Oversight, Not Implementation
Artificial intelligence can be a useful support tool when it enhances the board’s ability to fulfill its oversight responsibilities. It can help board members better understand complex issues, anticipate community concerns, and prepare for meaningful discussions. However, it should not replace administrative expertise or bypass steps in the governance process. The board’s role is not to create solutions but to ensure that decisions are made with a clear understanding of impacts, trade-offs, and community perspectives. Oversight requires boards to ask whether implementation is producing the outcomes the district expects, not to direct how staff should achieve them.

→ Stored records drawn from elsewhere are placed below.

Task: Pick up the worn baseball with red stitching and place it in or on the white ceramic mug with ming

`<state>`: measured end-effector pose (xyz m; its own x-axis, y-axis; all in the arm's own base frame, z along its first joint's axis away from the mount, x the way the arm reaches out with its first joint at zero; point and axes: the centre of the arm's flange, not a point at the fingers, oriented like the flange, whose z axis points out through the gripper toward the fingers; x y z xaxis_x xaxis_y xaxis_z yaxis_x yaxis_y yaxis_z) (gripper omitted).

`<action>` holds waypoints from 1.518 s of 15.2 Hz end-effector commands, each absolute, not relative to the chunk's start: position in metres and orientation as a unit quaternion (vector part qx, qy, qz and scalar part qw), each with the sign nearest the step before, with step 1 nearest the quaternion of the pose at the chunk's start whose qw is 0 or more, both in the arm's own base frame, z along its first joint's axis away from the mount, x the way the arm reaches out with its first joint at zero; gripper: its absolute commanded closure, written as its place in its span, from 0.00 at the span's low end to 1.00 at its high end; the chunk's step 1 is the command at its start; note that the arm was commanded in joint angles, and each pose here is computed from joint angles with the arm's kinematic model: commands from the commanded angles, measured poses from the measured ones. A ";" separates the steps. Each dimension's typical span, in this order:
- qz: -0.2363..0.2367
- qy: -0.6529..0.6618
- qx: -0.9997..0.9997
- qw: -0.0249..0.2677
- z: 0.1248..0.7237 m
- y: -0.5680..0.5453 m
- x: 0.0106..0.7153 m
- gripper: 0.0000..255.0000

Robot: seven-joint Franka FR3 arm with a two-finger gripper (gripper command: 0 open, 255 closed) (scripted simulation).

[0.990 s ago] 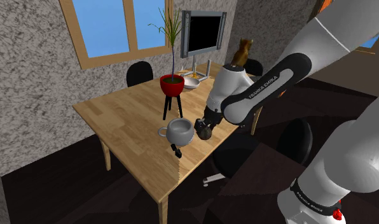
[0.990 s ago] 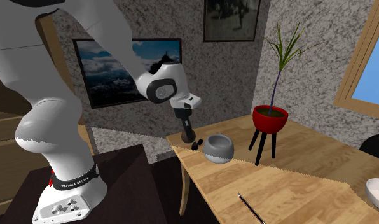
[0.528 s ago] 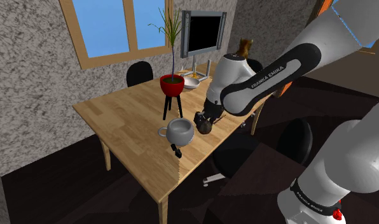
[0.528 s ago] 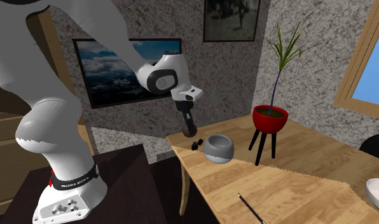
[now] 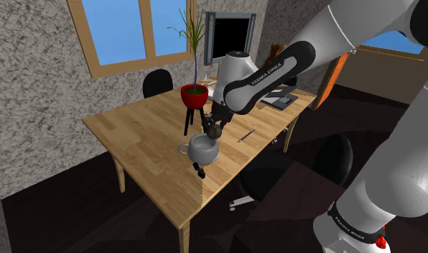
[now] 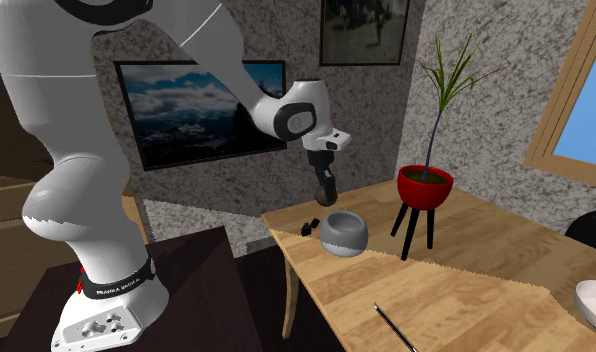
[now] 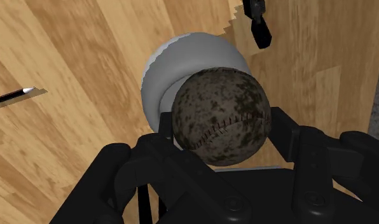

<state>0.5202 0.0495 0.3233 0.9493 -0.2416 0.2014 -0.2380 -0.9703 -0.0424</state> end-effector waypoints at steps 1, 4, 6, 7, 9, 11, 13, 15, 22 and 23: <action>-0.103 0.122 -0.987 0.009 0.323 0.052 0.549 1.00; -0.103 0.122 -0.987 0.009 0.325 0.053 0.589 1.00; -0.103 0.122 -0.987 0.009 0.321 0.054 0.610 1.00; -0.103 0.122 -0.987 0.009 0.315 0.054 0.610 1.00; -0.103 0.122 -0.987 0.009 0.305 0.054 0.610 1.00; -0.103 0.122 -0.987 0.009 0.294 0.054 0.610 1.00; -0.103 0.122 -0.987 0.009 0.284 0.054 0.610 1.00; -0.103 0.122 -0.987 0.009 0.273 0.054 0.610 1.00; -0.103 0.122 -0.987 0.009 0.247 0.054 0.609 1.00; -0.103 0.122 -0.987 0.009 0.247 0.054 0.610 1.00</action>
<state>0.6094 0.0540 0.2475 0.9493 -0.2419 0.2009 -0.2383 -0.9703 -0.0423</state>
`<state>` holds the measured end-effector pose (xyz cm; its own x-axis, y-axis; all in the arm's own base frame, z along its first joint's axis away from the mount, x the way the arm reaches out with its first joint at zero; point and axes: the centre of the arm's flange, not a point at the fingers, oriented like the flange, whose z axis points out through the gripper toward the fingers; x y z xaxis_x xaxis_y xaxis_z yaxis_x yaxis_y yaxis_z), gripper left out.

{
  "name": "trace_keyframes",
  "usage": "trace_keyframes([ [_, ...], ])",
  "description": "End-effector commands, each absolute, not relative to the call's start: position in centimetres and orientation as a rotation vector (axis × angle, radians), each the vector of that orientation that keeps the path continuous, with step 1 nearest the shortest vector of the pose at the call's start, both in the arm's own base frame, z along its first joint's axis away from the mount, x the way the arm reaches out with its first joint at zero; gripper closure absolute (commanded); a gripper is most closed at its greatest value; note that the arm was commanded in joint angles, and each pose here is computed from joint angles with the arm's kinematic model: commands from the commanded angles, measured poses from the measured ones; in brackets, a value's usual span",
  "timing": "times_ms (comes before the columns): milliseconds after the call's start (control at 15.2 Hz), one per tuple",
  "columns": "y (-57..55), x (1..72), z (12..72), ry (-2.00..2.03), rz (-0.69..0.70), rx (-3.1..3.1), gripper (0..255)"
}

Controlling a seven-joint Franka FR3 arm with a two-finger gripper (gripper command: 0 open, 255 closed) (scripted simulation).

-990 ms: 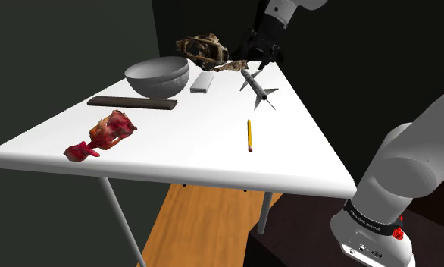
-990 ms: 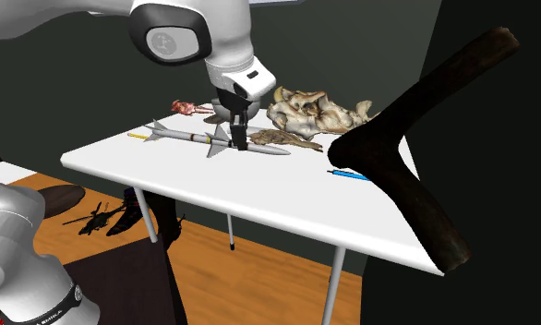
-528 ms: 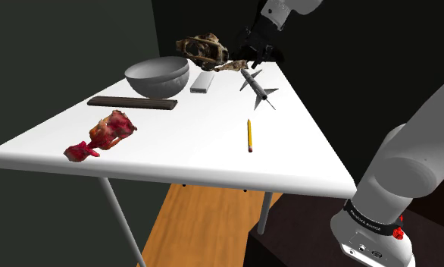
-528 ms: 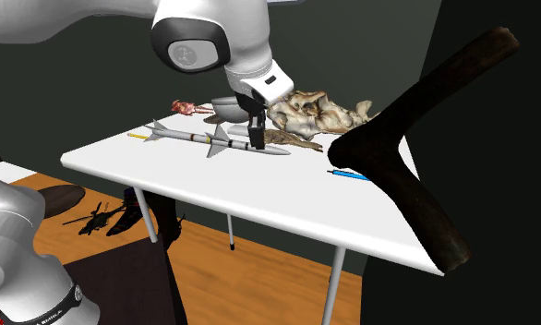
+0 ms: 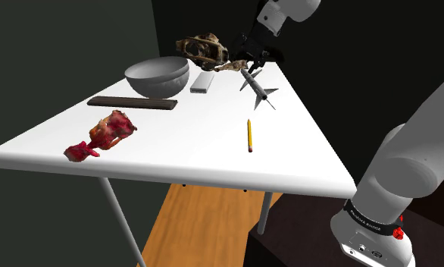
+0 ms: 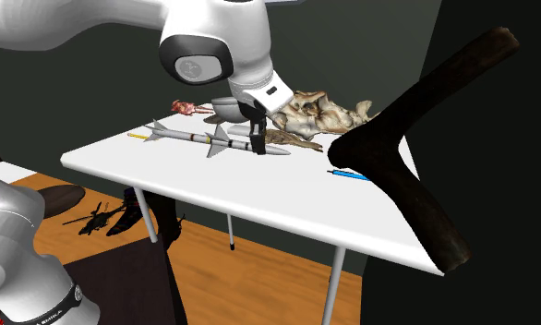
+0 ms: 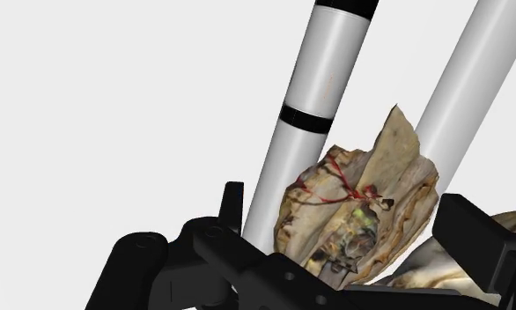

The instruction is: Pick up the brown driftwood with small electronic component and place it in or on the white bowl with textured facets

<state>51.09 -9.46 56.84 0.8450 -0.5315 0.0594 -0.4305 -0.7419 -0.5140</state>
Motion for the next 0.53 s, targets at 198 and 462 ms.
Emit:
trace_keyframes([
  [198, -9.46, 51.1, 56.8, 0.706, -0.277, -2.528, 255],
  [462, -9.54, 51.13, 56.83, 0.706, -0.277, -2.528, 255],
])
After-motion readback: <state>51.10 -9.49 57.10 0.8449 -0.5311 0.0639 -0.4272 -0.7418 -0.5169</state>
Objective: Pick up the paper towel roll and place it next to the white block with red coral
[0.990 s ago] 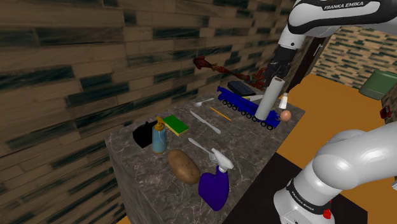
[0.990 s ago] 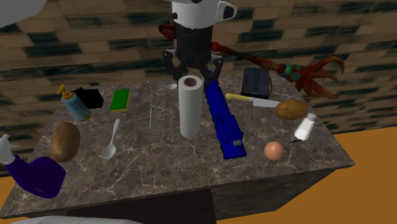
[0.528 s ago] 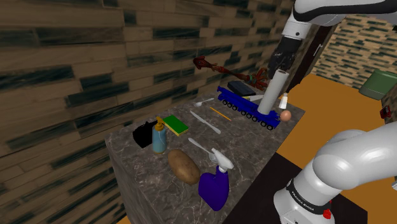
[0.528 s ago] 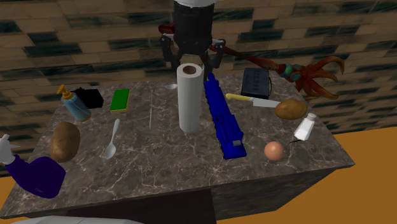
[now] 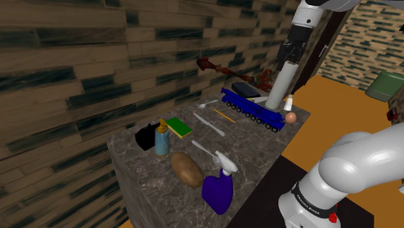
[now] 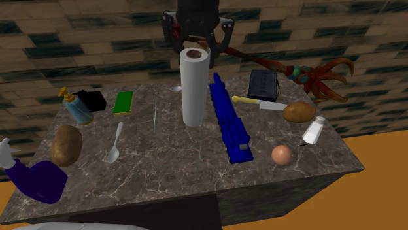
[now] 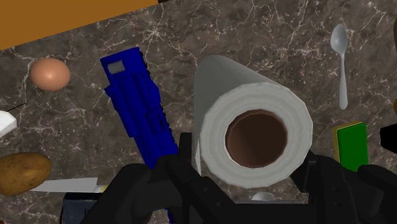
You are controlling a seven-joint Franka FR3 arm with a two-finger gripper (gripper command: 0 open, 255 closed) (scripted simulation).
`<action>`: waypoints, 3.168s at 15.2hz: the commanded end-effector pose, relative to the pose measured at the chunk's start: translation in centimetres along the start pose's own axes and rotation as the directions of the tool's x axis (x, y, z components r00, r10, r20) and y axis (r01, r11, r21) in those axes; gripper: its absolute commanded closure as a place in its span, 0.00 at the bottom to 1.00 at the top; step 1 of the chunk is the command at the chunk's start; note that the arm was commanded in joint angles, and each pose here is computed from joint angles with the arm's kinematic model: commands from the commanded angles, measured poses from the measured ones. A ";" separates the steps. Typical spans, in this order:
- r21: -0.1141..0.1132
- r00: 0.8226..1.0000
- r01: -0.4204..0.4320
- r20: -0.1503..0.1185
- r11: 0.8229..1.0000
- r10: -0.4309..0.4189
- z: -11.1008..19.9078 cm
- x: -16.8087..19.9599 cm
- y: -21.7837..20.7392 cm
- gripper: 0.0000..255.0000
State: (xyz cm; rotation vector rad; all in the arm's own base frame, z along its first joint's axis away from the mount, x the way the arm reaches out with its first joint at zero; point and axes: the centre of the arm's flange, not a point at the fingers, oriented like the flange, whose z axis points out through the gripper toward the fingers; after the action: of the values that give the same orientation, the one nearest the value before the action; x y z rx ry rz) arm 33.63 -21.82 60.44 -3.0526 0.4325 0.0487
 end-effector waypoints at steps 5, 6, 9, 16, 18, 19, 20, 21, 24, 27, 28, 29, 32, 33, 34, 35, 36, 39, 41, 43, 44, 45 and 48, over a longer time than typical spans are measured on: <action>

When used properly, AI can help board members craft more effective oversight questions. For instance, how was equity evaluated across neighborhoods? Which safety metrics were used? What alternatives were considered before selecting this approach? These questions support the board’s responsibility to provide guidance and accountability without engaging in implementation.
IASB Governance Alignment
The governance principles discussed throughout this article are not new. They reflect long-standing IASB expectations regarding role clarity, delegation of authority, accountability, community engagement, and superintendent/board relationships.
As AI becomes more integrated into district operations, board members need a simple way to determine whether its use supports their governance role. A practical question to ask is: Is this helping me govern or helping me manage? If AI helps the board understand an issue, anticipate concerns, or prepare for discussion, it supports governance.
The challenge is not whether boards should use AI. The challenge is whether they can use it while preserving the governance principles that sustain effective leadership and public trust. When board members use AI with discipline and clear roles, it can strengthen oversight, improve understanding, and support thoughtful deliberation. Used without those boundaries, AI can pull boards into responsibilities that rightly belong to the superintendent and administration.
Gary Fasules is a Director of Outreach & Training with IASB. He works with districts statewide on training initiatives and building customer engagement programs. This is the second in a multi-part series by Fasules connecting school board members with the world of artificial intelligence.